Look through the material beneath and copy each line with the word "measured".

——

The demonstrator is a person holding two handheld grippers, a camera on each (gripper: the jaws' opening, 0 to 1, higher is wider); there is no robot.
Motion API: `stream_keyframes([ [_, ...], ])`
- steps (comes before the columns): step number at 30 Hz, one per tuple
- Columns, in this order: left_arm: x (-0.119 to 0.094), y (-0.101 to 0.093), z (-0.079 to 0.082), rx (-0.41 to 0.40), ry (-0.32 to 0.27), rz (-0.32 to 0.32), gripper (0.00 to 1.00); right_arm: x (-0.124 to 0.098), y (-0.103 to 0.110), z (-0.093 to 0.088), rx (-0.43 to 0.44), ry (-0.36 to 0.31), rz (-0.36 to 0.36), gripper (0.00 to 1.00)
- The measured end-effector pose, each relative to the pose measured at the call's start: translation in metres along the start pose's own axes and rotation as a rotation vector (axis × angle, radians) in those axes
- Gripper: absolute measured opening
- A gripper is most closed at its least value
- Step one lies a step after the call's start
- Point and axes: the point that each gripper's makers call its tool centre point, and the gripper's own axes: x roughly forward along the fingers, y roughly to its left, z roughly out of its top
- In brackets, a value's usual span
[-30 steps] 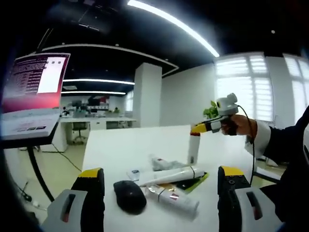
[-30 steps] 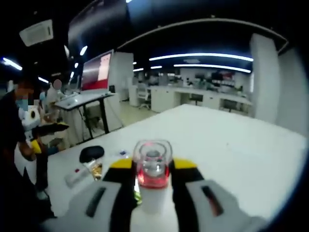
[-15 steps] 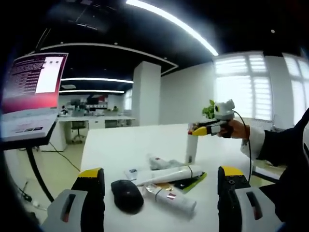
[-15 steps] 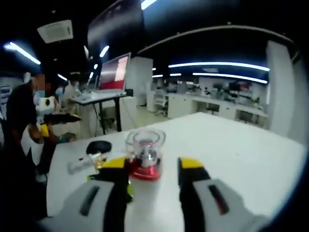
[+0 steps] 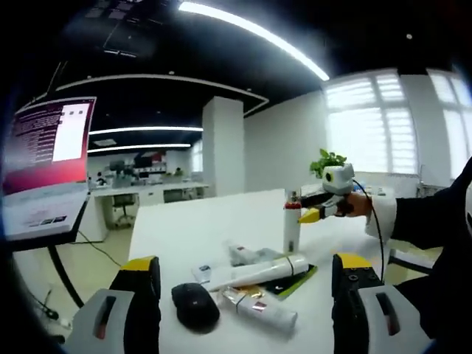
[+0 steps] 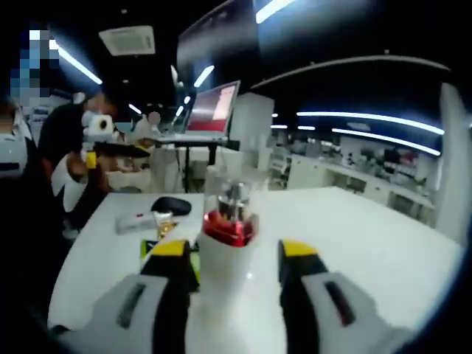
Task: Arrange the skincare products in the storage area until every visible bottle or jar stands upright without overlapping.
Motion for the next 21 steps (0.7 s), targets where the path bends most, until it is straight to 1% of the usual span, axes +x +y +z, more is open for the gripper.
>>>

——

_EXERCISE RESPONSE_
- The measured end-effector pose, each relative to the pose measured at the call's start: translation in metres along the start pose's own axes and rotation as a rotation vector (axis × angle, radians) in those axes
- Gripper: absolute measured opening

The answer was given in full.